Where is God? Sometimes it may seem as if God’s so far away, that we’re on our own to fend for ourselves. How can we know God is near to us, personally? Well, the very fact that you believe God’s Word, listen to His call to you through His Word, is ample evidence that God is actually very near to you. He sent and continues to send the Holy Spirit to work on your heart through the hearing and reading of God’s chosen instrument, His Word. And the Holy Spirit has built His temple inside of you. God has called you by the Gospel, enlightened you with His gifts, sanctified and kept you in the true faith. The very fact that you believe in Jesus that He has washed away all your sins with His blood on the cross and has given you heaven freely, the very fact that you believe that is shows how near God is to you and how dear you are to Him. The fact that you believe in Jesus as your Savior is because God has spoken to you, told you about it, called you, worked on your heart…and He did all of that through His Word. And with His voice, His Word He has created in you a willingness to say, “Speak Lord, for your servant is listening.” He has given you the ability to follow him and do what He tells you in His Word.

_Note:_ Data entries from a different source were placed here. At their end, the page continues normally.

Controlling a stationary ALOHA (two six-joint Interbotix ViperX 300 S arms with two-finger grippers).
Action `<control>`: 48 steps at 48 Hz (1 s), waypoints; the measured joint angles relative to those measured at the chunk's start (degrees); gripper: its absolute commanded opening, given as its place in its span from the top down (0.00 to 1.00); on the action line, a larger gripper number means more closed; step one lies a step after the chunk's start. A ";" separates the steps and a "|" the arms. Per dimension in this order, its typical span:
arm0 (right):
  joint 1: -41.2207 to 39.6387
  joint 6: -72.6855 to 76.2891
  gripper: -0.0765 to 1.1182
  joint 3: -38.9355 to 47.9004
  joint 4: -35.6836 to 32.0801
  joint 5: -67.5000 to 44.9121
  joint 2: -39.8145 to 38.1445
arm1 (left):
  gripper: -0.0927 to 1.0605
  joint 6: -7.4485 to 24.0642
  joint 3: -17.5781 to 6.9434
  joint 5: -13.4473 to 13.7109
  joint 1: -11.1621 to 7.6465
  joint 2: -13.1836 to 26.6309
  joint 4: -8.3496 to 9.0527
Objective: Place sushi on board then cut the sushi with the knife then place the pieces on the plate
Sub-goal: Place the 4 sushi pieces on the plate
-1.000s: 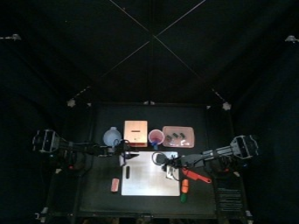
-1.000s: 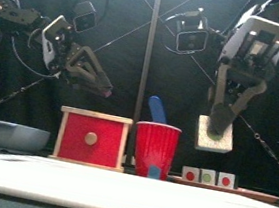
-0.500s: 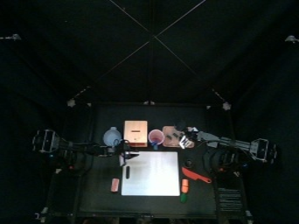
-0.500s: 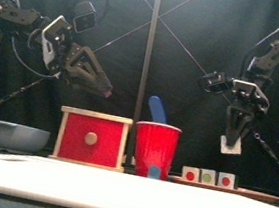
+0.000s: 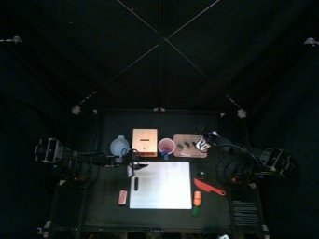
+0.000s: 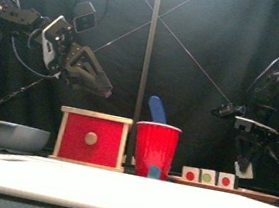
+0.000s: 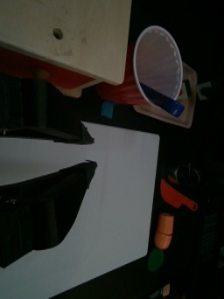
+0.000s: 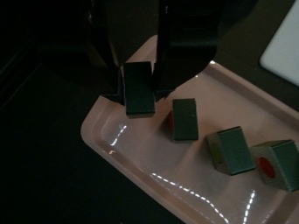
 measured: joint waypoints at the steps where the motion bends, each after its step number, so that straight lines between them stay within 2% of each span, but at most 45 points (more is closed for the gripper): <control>1: 0.00 -0.18 0.39 0.09 0.09 -0.35 0.35 | 0.34 0.00 0.00 0.00 0.00 0.00 0.09; 19: -0.62 -0.35 0.27 0.26 0.00 -3.25 3.69 | 0.34 -0.09 0.00 0.00 0.00 0.00 0.00; 28: -0.62 -0.35 0.26 0.26 0.00 -2.55 3.60 | 0.34 -0.09 0.00 -0.09 -0.09 -0.09 0.09; 38: 0.26 -0.35 0.26 -1.14 -0.18 0.44 -0.35 | 0.34 0.00 0.00 -0.09 -0.09 -0.09 0.09; 48: 5.54 -0.79 0.26 -2.02 -1.05 0.09 -6.77 | 0.34 0.00 0.00 0.00 -0.18 -0.35 0.09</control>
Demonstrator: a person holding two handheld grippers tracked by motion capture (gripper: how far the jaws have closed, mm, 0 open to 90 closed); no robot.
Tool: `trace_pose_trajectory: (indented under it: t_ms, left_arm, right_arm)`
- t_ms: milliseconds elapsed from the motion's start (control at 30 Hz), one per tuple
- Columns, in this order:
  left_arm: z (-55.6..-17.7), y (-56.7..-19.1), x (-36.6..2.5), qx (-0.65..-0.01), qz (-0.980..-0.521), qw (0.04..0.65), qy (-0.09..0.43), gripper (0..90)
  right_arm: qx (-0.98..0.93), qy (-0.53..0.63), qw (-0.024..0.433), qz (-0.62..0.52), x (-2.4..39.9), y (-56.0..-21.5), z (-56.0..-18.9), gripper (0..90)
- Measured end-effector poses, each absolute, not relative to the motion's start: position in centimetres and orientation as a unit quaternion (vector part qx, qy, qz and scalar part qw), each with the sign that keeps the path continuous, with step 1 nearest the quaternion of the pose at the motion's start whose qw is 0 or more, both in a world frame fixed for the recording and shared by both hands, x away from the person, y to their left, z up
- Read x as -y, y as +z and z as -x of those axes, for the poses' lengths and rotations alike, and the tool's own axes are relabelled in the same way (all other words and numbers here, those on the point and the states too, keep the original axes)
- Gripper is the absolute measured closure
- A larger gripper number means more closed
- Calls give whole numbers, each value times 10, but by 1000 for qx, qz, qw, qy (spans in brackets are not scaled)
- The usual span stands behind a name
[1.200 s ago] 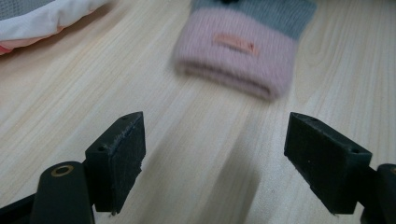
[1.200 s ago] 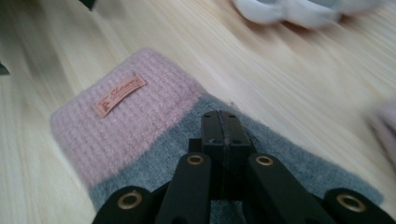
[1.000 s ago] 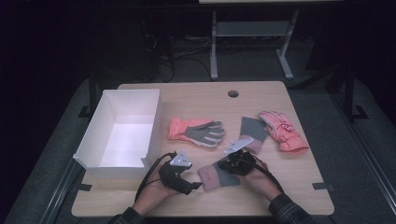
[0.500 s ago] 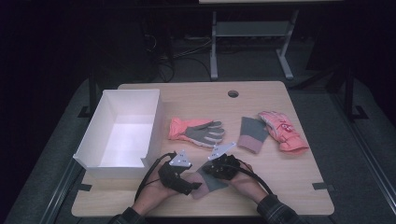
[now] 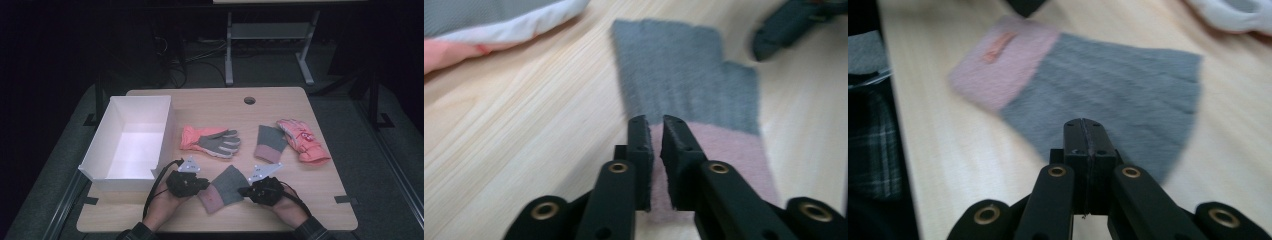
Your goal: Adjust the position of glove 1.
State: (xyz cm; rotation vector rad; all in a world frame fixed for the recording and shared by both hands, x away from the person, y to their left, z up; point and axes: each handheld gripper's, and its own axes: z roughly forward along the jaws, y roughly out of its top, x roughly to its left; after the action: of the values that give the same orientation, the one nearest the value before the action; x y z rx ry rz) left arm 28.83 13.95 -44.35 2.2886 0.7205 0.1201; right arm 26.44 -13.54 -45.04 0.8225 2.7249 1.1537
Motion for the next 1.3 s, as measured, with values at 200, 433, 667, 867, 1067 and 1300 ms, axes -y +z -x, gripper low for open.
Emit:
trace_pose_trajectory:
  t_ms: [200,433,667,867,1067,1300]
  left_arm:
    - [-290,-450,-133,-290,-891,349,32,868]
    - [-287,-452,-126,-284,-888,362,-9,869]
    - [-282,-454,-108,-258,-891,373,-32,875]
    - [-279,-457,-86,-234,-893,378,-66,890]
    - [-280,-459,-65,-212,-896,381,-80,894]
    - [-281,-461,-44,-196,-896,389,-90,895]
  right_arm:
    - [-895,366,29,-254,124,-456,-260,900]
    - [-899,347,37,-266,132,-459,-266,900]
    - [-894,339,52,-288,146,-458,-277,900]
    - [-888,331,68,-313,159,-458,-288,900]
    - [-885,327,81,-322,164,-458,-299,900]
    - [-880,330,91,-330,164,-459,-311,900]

He has created inside of you a willingness to listen to His Word above all, no matter what, no matter the cost.
And so as a child, a parent, an employer, an employee, a husband, a wife, in the way you use your body, in your attitude about hearing God’s Word, in the way you approach the unknown future, in how you bear your crosses in life, as you face trials and temptations, as you hear your Savior call you by name, don’t respond with, “Listen Lord, your servant is speaking,” but rather respond as God has enabled you, “I don’t know what’s coming in my life or what you will require of me or what it will cost me, but whatever it is, ‘Speak, Lord, your servant is listening,’ I want to listen to you speak to me in your Word and I want to follow you, no matter what.” Amen.